I shouted, “Stop it.”

She said, enraged, “Am I bothering you? Are you complaining about me? Do you know what I’m suffering?”

I said, “No.” Then I said—I couldn’t think of anything sensible—“It doesn’t look so bad, Momma.”

She said, “What’s wrong with you? Why do you talk stupidly?” Locks of hair trailed over her face. She said, “No one wants to touch me.”

I raised my eyebrows and stuck my head forward and jerked it in a single nod, a gesture boys used then for O.K. when they weren’t too pleased, and I climbed out of bed. My mother told me at breakfast the next day not to mind what she had done, it had been the drug in her that made her do what she did; the bat wings of her drug flight seemed when I stood up to fold back, to retreat inside her: she was not so terrifying. Merely unlikable. And sickening. I put my arms around her and said, “See. I can hug you.”

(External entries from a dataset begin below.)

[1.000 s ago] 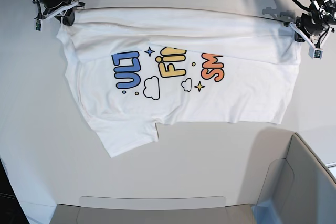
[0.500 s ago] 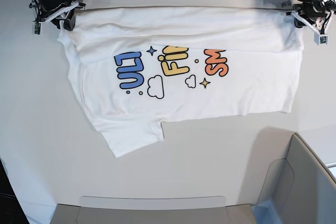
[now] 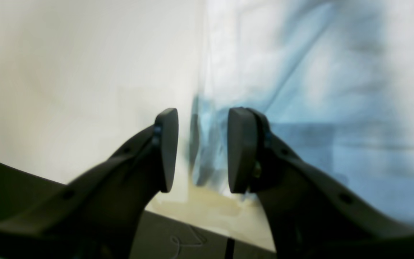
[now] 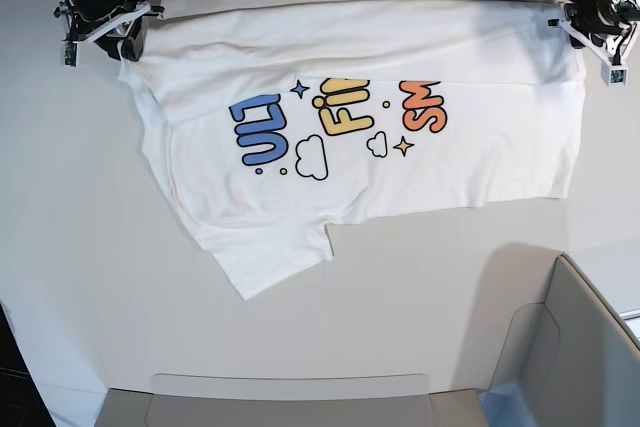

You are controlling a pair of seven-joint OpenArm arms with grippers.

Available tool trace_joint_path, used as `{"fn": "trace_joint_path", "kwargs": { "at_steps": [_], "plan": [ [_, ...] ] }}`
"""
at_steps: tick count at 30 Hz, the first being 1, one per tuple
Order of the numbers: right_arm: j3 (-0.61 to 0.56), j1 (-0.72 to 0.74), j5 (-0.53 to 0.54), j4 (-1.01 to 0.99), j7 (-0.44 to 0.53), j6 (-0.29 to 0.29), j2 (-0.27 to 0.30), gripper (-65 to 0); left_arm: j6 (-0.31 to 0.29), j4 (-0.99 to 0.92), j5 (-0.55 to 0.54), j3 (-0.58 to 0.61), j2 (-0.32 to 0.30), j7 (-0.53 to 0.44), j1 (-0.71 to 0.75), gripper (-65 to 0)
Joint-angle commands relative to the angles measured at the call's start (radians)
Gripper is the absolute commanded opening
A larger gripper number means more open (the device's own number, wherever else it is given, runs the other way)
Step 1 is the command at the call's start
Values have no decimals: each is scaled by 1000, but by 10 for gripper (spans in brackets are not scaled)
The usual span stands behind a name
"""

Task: Layout the t-shirt on the table in an organized manner, then fold the t-shirt properly
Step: 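Release the shirt edge with both grippers and lift away, then move the right gripper down to the shirt's side edge near the hem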

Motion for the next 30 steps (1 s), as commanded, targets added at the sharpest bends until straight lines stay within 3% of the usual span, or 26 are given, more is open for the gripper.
{"fn": "trace_joint_path", "kwargs": {
  "at_steps": [1, 5, 16, 21, 27, 30],
  "plan": [
    [6, -15, 11, 21, 20, 30, 6, -501, 2, 17, -2, -12, -19, -15, -5, -413],
    [19, -18, 12, 22, 20, 104, 3, -450, 2, 17, -2, -13, -19, -15, -5, -413],
    [143, 46, 17, 33, 22, 108, 3, -432, 2, 17, -1, -15, -22, -21, -57, -414],
    [170, 104, 17, 38, 22, 108, 16, -432, 2, 17, -1, -76, -23, -24, -128, -415],
    [120, 222, 11, 35, 22, 108, 85, -432, 2, 17, 1, -70, -23, -21, -189, -415],
    [40, 304, 9, 29, 16, 102, 158, -432, 2, 17, 14, 2, -23, -15, -229, -415]
  ]
}}
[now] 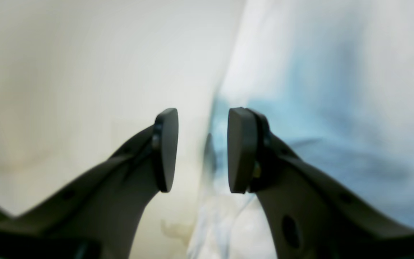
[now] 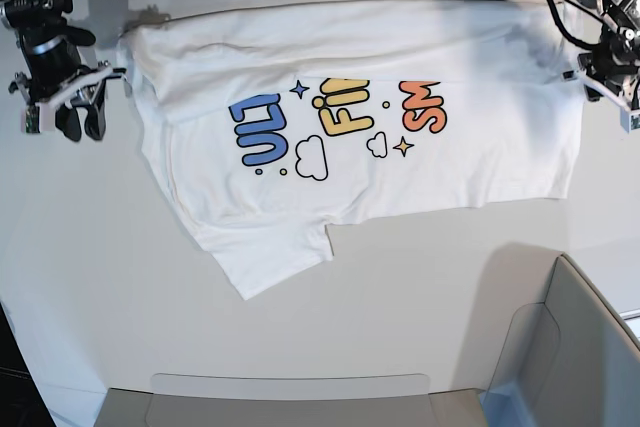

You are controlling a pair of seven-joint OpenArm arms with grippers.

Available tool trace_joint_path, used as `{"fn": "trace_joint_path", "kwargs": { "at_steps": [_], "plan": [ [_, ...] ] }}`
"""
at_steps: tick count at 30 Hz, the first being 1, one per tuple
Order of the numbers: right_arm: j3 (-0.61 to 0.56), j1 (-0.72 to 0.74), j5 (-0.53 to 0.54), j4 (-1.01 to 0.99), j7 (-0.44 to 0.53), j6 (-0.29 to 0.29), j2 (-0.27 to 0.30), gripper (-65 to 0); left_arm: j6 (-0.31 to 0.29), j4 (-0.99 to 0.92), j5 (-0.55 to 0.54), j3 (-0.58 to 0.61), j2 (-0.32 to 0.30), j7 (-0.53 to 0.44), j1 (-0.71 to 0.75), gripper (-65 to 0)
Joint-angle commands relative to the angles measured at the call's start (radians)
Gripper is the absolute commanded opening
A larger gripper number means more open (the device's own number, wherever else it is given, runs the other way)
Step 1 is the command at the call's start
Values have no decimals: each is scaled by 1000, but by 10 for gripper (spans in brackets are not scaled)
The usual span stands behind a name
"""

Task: Layout the t-shirt on the table in an organized manner, then fold the t-shirt properly
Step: 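Move the right gripper down to the shirt's side edge near the hem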

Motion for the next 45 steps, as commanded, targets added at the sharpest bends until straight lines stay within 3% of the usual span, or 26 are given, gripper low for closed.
{"fn": "trace_joint_path", "kwargs": {
  "at_steps": [1, 4, 7, 10, 14, 18, 26, 30, 35, 40, 42, 45],
  "plan": [
    [-30, 38, 18, 10, 32, 4, 33, -432, -1, 18, 16, 22, -16, -19, -25, -415],
    [-138, 132, -10, -43, 24, -5, 97, -432, -1, 18, 122, 102, -13, -19, -88, -415],
    [-228, 277, -83, -117, -91, -58, 146, -432, -1, 18, 246, 153, 13, -19, -147, -415],
    [-276, 414, -149, -211, -186, -59, 165, -432, -1, 18, 364, 160, 39, -19, -188, -415],
    [-357, 520, -212, -333, -190, -59, 182, -432, -1, 18, 446, 160, 70, -29, -200, -415],
    [-461, 589, -235, -470, -190, -59, 199, -432, -1, 18, 450, 160, 79, -31, -193, -415],
    [-518, 646, -229, -685, -186, -59, 191, -432, -1, 18, 450, 159, 70, -49, -193, -415],
    [-589, 643, -229, -745, -123, -59, 179, -432, -1, 18, 450, 162, 62, -111, -191, -415],
    [-607, 646, -229, -832, -100, -59, 171, -432, -1, 18, 450, 162, 64, -120, -191, -415],
    [-607, 653, -232, -932, -5, -59, 174, -432, -1, 18, 450, 157, 67, -115, -191, -415],
    [-609, 649, -234, -949, -6, -59, 177, -449, -1, 18, 450, 154, 81, -85, -193, -415],
    [-662, 633, -235, -953, -43, -59, 180, -546, -1, 18, 450, 154, 90, -42, -199, -415]
  ]
}}
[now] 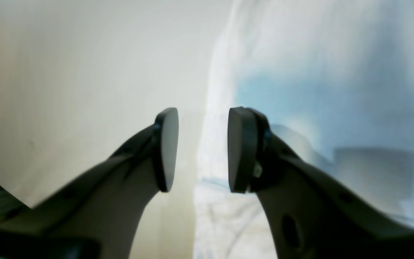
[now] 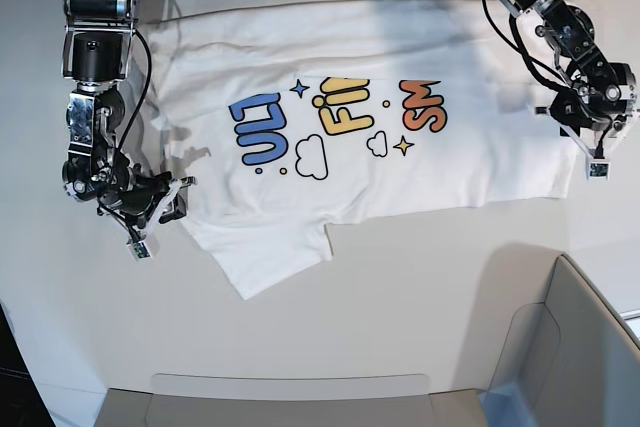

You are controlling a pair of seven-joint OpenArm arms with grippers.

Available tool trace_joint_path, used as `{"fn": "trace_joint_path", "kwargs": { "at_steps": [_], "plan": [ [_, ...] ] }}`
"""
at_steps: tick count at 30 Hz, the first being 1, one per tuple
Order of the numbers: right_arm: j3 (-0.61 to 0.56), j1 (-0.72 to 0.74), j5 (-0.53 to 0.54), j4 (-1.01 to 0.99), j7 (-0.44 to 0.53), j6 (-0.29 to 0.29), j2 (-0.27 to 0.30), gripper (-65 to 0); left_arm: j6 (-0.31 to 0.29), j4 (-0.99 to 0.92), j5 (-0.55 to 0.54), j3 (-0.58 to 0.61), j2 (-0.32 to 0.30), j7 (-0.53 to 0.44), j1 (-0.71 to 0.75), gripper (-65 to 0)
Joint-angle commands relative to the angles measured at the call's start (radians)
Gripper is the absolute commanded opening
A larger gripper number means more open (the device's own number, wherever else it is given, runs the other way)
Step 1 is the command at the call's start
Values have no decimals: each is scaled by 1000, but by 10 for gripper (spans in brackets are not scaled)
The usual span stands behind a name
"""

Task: Layout the t-shirt on the table in an organized manner, then fold the t-shirt properly
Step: 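Move the right gripper down to the shirt's side edge near the hem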

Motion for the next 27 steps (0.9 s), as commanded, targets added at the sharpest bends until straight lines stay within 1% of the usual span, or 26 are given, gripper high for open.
{"fn": "trace_joint_path", "kwargs": {
  "at_steps": [1, 3, 6, 8, 14, 17, 18, 20, 24, 25, 27],
  "plan": [
    [-26, -21, -21, -3, -104, 5, -1, -590, 3, 18, 3, -2, -5, -8, -19, -415],
    [-34, -34, -21, 0, -135, 5, -1, -650, 3, 18, 3, -2, 10, 0, -20, -415],
    [-35, -65, -21, 15, -196, 5, 2, -650, 3, 18, 3, -2, 30, 0, -20, -415],
    [-32, -105, -18, 69, -238, 5, 26, -650, 3, 18, 3, -2, 30, 0, -20, -415],
    [-27, -343, -13, 388, -302, 5, 63, -650, 3, 18, 3, 0, 38, 0, -20, -415],
    [52, -466, -13, 527, -305, 5, 58, -650, 3, 18, 3, 1, 38, 0, -20, -415],
    [82, -495, -13, 560, -305, 5, 49, -650, 3, 18, 3, 1, 38, 0, -20, -415],
    [129, -518, -18, 595, -305, 5, 26, -650, 3, 18, 3, 4, 38, -3, -20, -415],
    [177, -518, -19, 610, -305, 5, 19, -650, 3, 18, 3, 4, 38, -9, -20, -415],
    [177, -516, -19, 612, -305, 5, 22, -627, 3, 18, 1, 6, 38, -9, -20, -415],
    [178, -504, -15, 639, -305, 5, 25, -562, 3, 18, 3, 6, 38, -9, -22, -415]
  ]
}}
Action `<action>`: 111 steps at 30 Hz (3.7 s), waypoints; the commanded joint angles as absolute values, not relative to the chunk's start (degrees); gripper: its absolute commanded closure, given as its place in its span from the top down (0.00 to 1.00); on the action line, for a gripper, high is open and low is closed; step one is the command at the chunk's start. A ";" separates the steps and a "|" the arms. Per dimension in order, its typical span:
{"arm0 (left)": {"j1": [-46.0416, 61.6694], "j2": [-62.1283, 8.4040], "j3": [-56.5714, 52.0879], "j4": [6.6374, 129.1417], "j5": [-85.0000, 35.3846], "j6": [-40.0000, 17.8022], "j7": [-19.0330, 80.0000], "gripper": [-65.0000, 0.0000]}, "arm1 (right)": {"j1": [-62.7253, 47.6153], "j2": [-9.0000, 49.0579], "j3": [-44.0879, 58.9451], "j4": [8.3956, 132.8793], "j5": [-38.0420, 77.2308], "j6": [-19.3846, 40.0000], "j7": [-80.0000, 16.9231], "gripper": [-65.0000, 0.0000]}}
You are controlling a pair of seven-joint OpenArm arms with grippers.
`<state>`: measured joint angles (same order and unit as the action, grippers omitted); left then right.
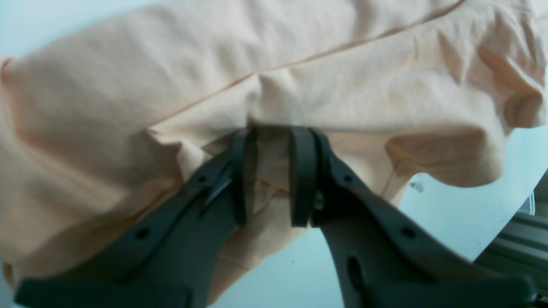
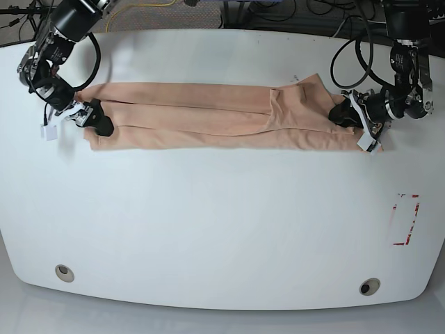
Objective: Fold the T-shirt properly
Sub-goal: 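Shift the right gripper along the strip end and regrasp it, then lift the strip end with the right gripper and fold it toward the middle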
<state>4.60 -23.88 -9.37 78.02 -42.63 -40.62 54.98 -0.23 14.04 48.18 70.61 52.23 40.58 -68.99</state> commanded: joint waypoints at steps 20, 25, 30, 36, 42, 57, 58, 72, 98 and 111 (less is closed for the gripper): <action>4.53 -24.57 -9.45 77.93 -39.52 -40.00 57.63 0.19 | -1.89 13.93 44.35 74.59 48.84 40.00 -69.58 0.02; 4.44 -24.57 -9.36 77.93 -39.52 -40.00 57.63 0.19 | -4.26 13.76 44.00 85.58 48.92 40.00 -69.67 0.00; 4.44 -24.57 -9.36 77.93 -39.52 -40.00 57.63 0.19 | -6.37 12.62 43.38 95.96 49.01 40.00 -70.02 0.01; 4.44 -24.57 -6.46 77.93 -39.52 -40.00 57.63 0.19 | -7.96 10.86 38.90 106.86 49.01 37.49 -70.02 0.01; 4.44 -24.57 -4.00 77.93 -39.52 -40.00 57.63 0.19 | -8.92 6.81 34.33 112.92 48.92 34.86 -70.02 0.01; 4.44 -24.48 -1.80 77.93 -39.52 -40.00 57.71 0.19 | -6.90 1.10 21.93 113.54 45.67 34.86 -69.58 0.01; 4.44 -24.48 -1.63 77.93 -39.52 -40.00 57.71 0.19 | -6.64 0.75 20.97 113.54 44.26 34.86 -69.58 0.01; 4.44 -24.48 -1.54 77.93 -39.52 -40.00 57.71 0.19 | -2.15 -1.89 9.54 113.54 23.87 34.95 -69.49 0.01; 4.44 -24.48 -1.54 77.93 -39.52 -40.00 57.71 0.19 | -0.84 -7.43 -8.04 111.52 4.18 34.86 -65.27 0.63; 4.44 -24.48 -1.54 77.93 -39.60 -40.00 57.54 0.19 | -3.56 -5.85 -8.75 116.18 4.00 35.38 -65.27 0.63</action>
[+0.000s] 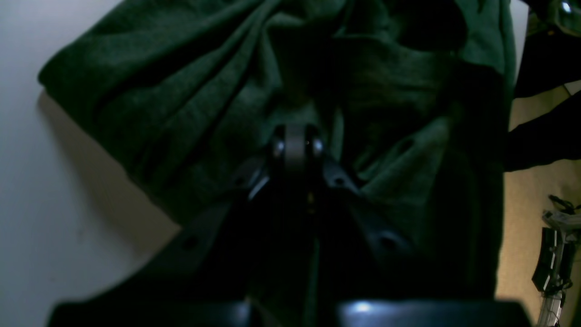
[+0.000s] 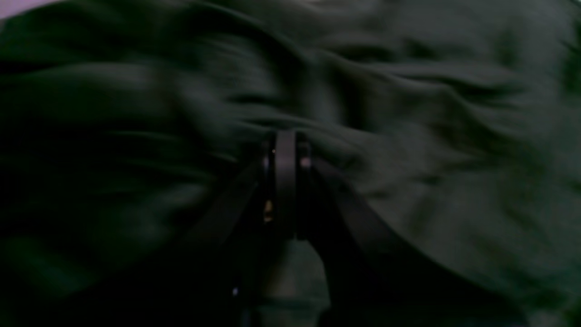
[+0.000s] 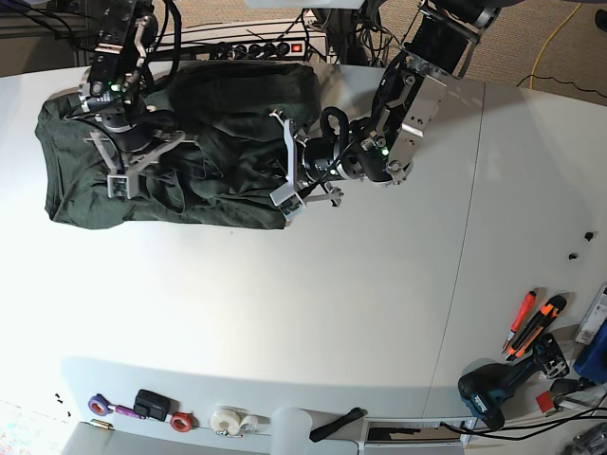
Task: Layout the t-shirt on the table in an organized manner, then fold the t-shirt properly
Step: 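Grasp the shirt end with the right gripper while the left holds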
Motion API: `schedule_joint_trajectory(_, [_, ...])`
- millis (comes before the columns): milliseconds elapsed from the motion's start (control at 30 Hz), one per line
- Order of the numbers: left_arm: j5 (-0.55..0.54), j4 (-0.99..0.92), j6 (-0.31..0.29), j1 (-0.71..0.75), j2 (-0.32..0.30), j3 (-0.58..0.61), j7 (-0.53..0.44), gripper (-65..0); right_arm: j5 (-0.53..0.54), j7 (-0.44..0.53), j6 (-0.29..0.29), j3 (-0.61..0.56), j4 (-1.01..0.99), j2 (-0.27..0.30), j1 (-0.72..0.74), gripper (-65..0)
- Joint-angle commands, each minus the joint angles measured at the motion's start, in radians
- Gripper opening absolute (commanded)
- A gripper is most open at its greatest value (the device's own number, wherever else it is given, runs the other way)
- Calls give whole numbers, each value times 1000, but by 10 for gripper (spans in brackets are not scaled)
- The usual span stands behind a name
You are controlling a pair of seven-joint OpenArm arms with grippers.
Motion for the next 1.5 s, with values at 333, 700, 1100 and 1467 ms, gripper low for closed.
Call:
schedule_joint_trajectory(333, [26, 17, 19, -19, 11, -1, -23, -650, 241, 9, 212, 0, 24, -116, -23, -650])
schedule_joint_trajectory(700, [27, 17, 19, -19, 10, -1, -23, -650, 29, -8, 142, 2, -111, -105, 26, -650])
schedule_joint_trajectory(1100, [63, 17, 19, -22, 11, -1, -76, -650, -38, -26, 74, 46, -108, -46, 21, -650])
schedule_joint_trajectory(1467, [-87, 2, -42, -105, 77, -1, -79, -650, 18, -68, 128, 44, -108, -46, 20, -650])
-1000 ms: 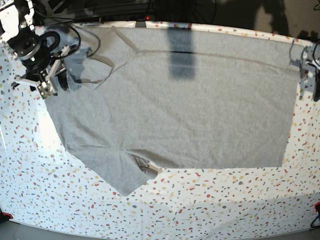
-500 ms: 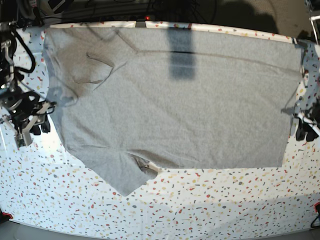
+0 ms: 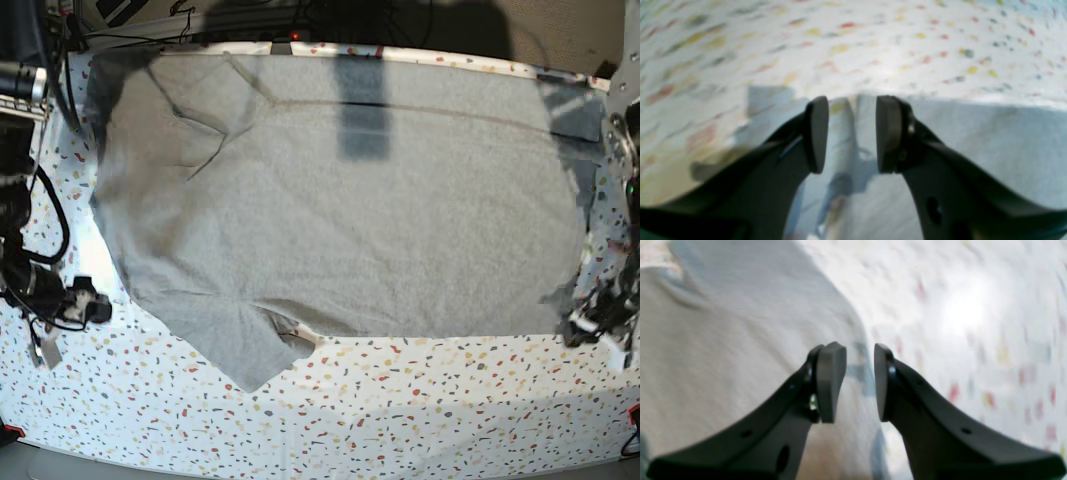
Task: Fold the T-shirt properly
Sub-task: 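Release the shirt and move both grippers toward the hem corners, then grasp the hem corners with the left and right grippers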
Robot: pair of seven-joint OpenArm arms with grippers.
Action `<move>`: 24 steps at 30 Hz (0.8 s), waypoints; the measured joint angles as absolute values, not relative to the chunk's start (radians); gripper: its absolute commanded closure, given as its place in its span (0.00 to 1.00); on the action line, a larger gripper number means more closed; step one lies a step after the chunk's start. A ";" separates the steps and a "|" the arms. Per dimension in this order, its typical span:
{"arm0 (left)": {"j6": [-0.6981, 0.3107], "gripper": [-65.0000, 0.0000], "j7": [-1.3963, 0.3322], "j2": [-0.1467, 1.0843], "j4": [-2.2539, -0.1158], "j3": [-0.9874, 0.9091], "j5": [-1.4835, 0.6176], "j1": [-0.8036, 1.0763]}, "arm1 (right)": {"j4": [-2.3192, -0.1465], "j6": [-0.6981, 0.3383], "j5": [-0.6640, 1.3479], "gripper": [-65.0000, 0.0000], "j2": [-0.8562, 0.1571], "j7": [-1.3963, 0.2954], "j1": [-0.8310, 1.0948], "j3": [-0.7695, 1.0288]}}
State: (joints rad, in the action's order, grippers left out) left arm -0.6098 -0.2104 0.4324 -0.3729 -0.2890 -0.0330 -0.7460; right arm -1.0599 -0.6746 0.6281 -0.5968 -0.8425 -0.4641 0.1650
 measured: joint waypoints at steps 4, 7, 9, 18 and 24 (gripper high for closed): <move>-0.531 0.64 -0.154 0.425 -0.243 -0.289 0.056 -0.810 | -1.053 -0.674 0.614 0.71 -0.575 -0.848 -0.479 0.140; -0.473 0.65 -0.132 0.436 -0.184 -0.289 0.084 -0.809 | -1.053 -0.674 0.610 0.71 -0.573 -0.847 -0.488 0.090; -0.449 0.65 -0.130 0.435 -0.165 -0.289 0.089 -0.809 | -1.053 -0.674 0.605 0.71 -0.568 -0.842 -0.496 0.051; -0.435 0.65 -0.107 0.433 -0.110 -0.289 0.089 -0.812 | -1.053 -0.670 0.564 0.71 -0.495 -0.856 -0.491 -0.002; -0.377 0.65 -0.056 0.430 -0.060 -0.289 0.146 -0.810 | -1.053 -0.670 0.559 0.71 -0.495 -0.873 -0.489 -0.001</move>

She let out a small scream. “You’re hurting me.”

“O.K., but now go back to bed, Momma. You need your sleep.”

“I can’t sleep. Why don’t you want to kill the doctor for what he’s done to me …?”

She said for weeks, whenever she was drugged, “If I was a man, I’d be willing to be hanged for killing a man who did this to a woman I loved.”

She’d had five years of various illnesses and now cancer and she still wasn’t dead.

I would come home from school to the shadowy house, the curtains drawn and no lights on, or perhaps one, and she would be roaming barefooted with wisps of her hair sticking out and her robe lopsided and coming open; when I stood there, flushed with hurrying, and asked, “Momma, is it worse?” or whatever, she would look at me with pinched-face insanity and it would chill me. She would shout, “What do you mean, is it worse? Don’t you know yet what’s happened to me? What else can it be but worse! What’s wrong with you? You’re more of my punishment, you’re helping to kill me, do you think I’m made of iron? You come in here and want me to act like your valentine! I don’t need any more of your I-don’t-know-what! You’re driving me crazy, do you
hear me? On top of everything else, you’re driving me out of my mind.”